• _TASK TO COMPLETE_: If a line in the listing below has the string "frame", copy it out.

• _SUPPLIED MATERIAL_:
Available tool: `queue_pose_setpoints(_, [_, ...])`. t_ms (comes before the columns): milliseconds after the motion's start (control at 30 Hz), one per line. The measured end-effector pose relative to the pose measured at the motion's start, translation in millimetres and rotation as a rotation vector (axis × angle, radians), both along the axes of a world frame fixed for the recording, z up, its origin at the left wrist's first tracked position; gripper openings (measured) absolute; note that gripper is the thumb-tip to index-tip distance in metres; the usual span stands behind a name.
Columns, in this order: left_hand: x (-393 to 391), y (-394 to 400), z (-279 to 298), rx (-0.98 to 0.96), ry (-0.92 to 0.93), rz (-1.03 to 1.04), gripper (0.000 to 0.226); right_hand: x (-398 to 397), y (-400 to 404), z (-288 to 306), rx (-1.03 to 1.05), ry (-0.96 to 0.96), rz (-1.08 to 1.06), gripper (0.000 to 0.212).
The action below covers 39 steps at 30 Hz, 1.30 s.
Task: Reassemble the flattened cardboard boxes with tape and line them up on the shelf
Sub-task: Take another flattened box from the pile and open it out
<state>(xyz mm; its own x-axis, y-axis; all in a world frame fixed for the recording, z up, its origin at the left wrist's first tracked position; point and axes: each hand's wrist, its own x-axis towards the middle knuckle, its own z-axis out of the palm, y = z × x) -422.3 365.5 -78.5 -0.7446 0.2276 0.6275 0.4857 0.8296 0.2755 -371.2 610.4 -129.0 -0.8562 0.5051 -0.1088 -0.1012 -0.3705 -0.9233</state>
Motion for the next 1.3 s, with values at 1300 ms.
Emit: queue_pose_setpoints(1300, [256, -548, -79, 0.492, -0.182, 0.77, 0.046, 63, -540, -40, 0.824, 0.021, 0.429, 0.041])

• _WORKED SOLUTION_:
Available tool: `queue_pose_setpoints(_, [_, ...])`. t_ms (comes before the columns): milliseconds after the motion's start (control at 30 Hz), one per line. The measured end-effector pose relative to the pose measured at the motion's start, translation in millimetres and rotation as a rotation vector (axis × angle, radians), both along the axes of a world frame fixed for the recording, z up, its origin at the left wrist's first tracked position; gripper openings (measured) absolute; note that gripper is the thumb-tip to index-tip distance in metres; the usual span stands behind a name.
<state>(xyz mm; its own x-axis, y-axis; all in a world frame fixed for the recording, z up, its origin at the left wrist's first tracked position; point and axes: each hand's wrist, its own x-axis towards the middle knuckle, its own z-axis out of the palm, y = z × x) -422.3 365.5 -78.5 -0.7446 0.2276 0.6275 0.4857 0.8296 0.2755 -371.2 610.4 -129.0 -0.8562 0.5051 -0.1088 -0.1012 -0.3705 -0.9233</state>

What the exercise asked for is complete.